Als 1895 der Sozialdemokratische Verein für Düren und Umgebung gegründet wurde, zählte er gerade einmal 14 Mitglieder, bis 1914 wuchs deren Zahl auf 160. Den Grund lieferte Klöcker mit: Im katholisch geprägten Kreis Düren regierten Agrargemeinden, in Düren dominierten patriarchalisch geführte Mittel- und Kleinbetriebe.
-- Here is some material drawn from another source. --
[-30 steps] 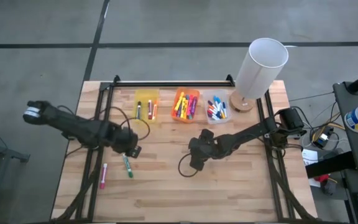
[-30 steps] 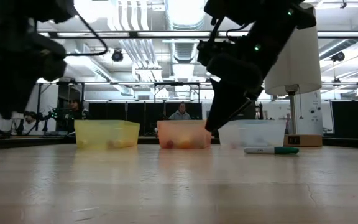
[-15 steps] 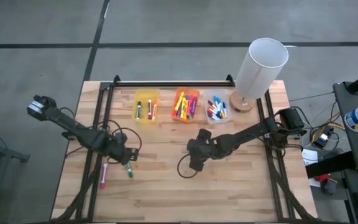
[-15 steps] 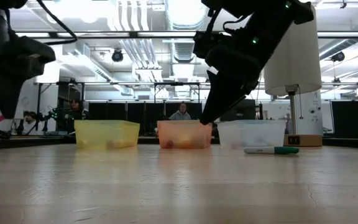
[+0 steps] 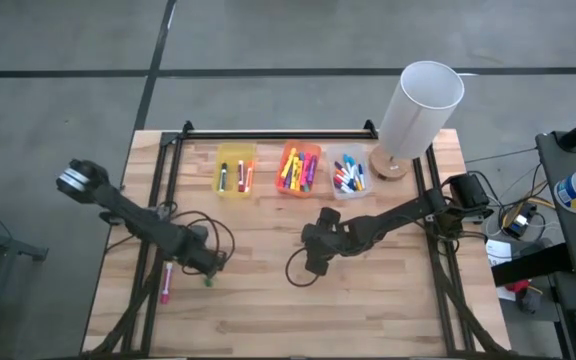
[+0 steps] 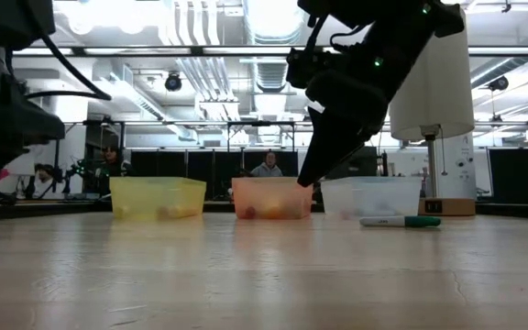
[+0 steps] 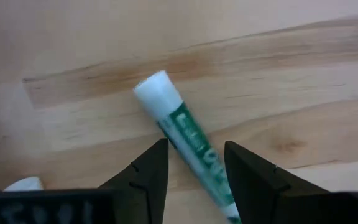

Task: Pick & Place Markers
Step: Put the green expo dry erase marker into the yellow bin

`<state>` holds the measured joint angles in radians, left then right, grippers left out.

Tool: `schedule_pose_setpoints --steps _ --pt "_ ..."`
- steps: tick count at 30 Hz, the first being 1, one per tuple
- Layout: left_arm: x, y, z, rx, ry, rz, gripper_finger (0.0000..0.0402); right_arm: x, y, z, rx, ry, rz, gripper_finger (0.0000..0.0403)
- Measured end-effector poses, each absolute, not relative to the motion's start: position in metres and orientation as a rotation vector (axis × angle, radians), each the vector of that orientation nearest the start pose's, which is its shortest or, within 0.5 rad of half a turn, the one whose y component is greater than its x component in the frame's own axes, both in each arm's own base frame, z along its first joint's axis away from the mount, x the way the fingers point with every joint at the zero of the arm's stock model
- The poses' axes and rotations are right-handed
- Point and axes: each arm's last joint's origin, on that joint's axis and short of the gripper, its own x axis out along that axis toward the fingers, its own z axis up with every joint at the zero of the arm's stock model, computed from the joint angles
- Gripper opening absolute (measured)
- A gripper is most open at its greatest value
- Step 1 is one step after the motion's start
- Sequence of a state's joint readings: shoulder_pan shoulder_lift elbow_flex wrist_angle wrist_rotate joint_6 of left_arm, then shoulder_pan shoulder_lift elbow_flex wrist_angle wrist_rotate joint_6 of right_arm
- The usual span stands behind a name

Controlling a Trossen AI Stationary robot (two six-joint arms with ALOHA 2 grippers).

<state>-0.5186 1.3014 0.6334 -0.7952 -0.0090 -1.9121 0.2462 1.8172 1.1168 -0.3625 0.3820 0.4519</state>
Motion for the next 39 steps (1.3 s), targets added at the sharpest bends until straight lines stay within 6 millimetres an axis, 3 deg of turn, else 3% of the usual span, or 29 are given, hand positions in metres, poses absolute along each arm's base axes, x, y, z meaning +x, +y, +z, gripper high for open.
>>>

Der Sozialdemokratie nahestehenden Industriearbeiterschaft war selten. „Der Kreis Düren war ein Diasporagebiet für gewerkschaftliches Engagement“, betonte der Historiker.

Klöcker erinnerte an den ersten Führer der Sozialdemokarten in Düren, Josef Häusgen, der 1895 erkannte, dass auch ein Christ Sozialdemokrat sein konnte, und auch die für die Entwicklung der sozialdemokratischen Bewegung so wichtigen Maifeiern in Düren etablierte, die erste 1894 mit 20 Genossen und zwei Frauen in seiner eigenen Wohnung.

Klöcker machte deutlich, dass es die frühen Sozialdemokraten nicht einfach hatten: Von der katholischen Geistlichkeit bekämpft litten sie unter einer repressiven Vereinsgesetzgebung und wurden immer wieder von Polizeibeamten kontrolliert.

„Die Entwicklung der SPD im Kreis Düren war schleppend“, stellte Professor Klöcker fest und verwies auf das Buch „Ein langer Weg“ des SPD-Urgesteins Felix Röhlich von 1998.